§ HOW TO COMPLETE THIS TASK: Going down the data below, set down exactly the line with "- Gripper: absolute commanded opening" and each line after it through the line with "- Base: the"; no other lines.

[Stored data]
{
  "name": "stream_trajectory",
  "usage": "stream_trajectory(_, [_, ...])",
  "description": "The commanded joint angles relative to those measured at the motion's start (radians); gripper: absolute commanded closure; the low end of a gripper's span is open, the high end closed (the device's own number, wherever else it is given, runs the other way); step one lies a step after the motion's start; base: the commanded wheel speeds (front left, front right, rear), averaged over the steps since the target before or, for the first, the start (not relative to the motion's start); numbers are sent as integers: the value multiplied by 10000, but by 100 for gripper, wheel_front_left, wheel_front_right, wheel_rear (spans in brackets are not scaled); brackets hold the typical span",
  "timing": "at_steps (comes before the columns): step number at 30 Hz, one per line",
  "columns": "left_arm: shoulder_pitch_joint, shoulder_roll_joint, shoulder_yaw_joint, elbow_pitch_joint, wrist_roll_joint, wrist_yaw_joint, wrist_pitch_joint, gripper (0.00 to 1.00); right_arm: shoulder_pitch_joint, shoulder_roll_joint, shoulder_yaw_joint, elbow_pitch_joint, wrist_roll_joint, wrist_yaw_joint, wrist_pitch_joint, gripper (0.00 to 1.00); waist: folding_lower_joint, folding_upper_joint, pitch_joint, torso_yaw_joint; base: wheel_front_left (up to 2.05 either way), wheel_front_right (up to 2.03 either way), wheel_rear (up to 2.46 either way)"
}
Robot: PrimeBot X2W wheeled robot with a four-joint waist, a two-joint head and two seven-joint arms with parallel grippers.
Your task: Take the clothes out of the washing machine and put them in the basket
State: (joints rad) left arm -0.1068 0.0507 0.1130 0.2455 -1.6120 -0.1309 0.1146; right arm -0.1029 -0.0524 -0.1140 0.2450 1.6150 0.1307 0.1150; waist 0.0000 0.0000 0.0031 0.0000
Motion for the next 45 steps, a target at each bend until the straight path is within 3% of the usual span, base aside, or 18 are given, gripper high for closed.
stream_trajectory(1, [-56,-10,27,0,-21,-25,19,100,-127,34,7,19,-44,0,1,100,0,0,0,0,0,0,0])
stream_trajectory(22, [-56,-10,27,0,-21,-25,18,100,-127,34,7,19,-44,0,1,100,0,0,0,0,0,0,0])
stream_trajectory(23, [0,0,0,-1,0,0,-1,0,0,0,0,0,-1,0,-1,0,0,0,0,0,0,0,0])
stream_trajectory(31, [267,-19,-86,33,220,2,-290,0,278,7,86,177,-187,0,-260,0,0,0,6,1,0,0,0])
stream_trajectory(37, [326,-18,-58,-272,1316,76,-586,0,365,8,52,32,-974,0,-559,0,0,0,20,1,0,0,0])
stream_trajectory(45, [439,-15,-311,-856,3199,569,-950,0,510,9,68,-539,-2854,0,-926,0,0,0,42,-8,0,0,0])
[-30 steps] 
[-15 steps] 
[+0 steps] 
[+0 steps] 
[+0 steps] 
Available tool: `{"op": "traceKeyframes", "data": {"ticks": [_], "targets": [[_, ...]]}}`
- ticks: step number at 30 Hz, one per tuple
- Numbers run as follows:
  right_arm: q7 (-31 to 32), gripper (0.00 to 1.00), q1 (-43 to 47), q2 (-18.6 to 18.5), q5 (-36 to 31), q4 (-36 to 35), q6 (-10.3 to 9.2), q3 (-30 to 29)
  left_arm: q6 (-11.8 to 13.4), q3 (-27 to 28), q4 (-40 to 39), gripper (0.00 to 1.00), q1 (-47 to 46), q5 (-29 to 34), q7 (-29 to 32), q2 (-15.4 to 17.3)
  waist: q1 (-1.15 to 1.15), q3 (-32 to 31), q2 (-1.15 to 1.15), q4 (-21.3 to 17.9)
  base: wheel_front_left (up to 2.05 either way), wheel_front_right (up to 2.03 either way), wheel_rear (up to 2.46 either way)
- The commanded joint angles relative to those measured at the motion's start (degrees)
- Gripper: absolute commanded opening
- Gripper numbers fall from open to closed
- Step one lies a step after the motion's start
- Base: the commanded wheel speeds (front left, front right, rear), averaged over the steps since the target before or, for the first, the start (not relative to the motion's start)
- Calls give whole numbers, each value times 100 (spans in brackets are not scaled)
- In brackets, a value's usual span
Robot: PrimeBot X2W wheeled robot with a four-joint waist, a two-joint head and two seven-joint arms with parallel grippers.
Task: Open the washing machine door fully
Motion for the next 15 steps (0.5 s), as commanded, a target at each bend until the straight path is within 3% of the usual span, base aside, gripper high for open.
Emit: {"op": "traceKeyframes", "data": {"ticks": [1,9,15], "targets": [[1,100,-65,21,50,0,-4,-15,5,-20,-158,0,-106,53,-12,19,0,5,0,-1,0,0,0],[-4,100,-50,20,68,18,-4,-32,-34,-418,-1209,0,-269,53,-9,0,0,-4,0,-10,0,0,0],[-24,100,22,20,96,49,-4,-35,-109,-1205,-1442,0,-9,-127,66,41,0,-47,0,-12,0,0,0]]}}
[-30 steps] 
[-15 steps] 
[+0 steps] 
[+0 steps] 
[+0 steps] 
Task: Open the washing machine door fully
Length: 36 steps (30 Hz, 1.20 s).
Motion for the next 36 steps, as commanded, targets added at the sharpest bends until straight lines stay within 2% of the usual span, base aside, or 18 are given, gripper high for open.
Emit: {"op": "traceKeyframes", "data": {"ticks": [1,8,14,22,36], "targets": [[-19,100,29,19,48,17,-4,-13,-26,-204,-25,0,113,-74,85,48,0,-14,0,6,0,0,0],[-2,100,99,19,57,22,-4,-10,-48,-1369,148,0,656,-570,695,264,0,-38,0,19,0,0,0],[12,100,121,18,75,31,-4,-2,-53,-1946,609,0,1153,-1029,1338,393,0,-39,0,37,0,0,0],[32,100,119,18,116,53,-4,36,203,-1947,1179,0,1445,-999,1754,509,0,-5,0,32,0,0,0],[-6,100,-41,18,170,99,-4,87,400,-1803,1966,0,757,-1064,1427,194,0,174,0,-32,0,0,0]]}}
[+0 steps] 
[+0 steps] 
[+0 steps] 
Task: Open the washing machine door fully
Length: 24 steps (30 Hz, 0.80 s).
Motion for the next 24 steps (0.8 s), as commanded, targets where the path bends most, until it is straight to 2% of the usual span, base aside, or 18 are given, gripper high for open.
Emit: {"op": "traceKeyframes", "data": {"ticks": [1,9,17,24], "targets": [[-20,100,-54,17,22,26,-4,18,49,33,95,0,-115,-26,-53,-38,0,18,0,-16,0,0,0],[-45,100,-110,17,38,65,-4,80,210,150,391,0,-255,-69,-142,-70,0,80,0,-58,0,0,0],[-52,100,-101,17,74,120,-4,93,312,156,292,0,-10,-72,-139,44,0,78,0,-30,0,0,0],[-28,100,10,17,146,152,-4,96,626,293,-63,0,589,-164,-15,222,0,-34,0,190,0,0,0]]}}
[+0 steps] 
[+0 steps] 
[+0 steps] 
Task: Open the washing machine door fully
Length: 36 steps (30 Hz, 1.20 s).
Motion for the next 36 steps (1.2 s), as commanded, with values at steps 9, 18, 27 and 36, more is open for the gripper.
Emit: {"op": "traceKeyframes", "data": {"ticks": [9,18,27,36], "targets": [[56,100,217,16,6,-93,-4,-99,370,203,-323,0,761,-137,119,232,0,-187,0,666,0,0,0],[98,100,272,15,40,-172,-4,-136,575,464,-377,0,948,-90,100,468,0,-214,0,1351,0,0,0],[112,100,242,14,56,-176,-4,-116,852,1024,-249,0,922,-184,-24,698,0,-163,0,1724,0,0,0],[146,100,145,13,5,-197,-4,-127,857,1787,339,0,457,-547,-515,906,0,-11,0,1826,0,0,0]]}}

§ ANSWER BELOW:
- Gripper: absolute commanded opening
- Gripper numbers fall from open to closed
- Step one lies a step after the motion's start
- Base: the commanded wheel speeds (front left, front right, rear), averaged over the steps since the target before or, for the first, the start (not relative to the motion's start)

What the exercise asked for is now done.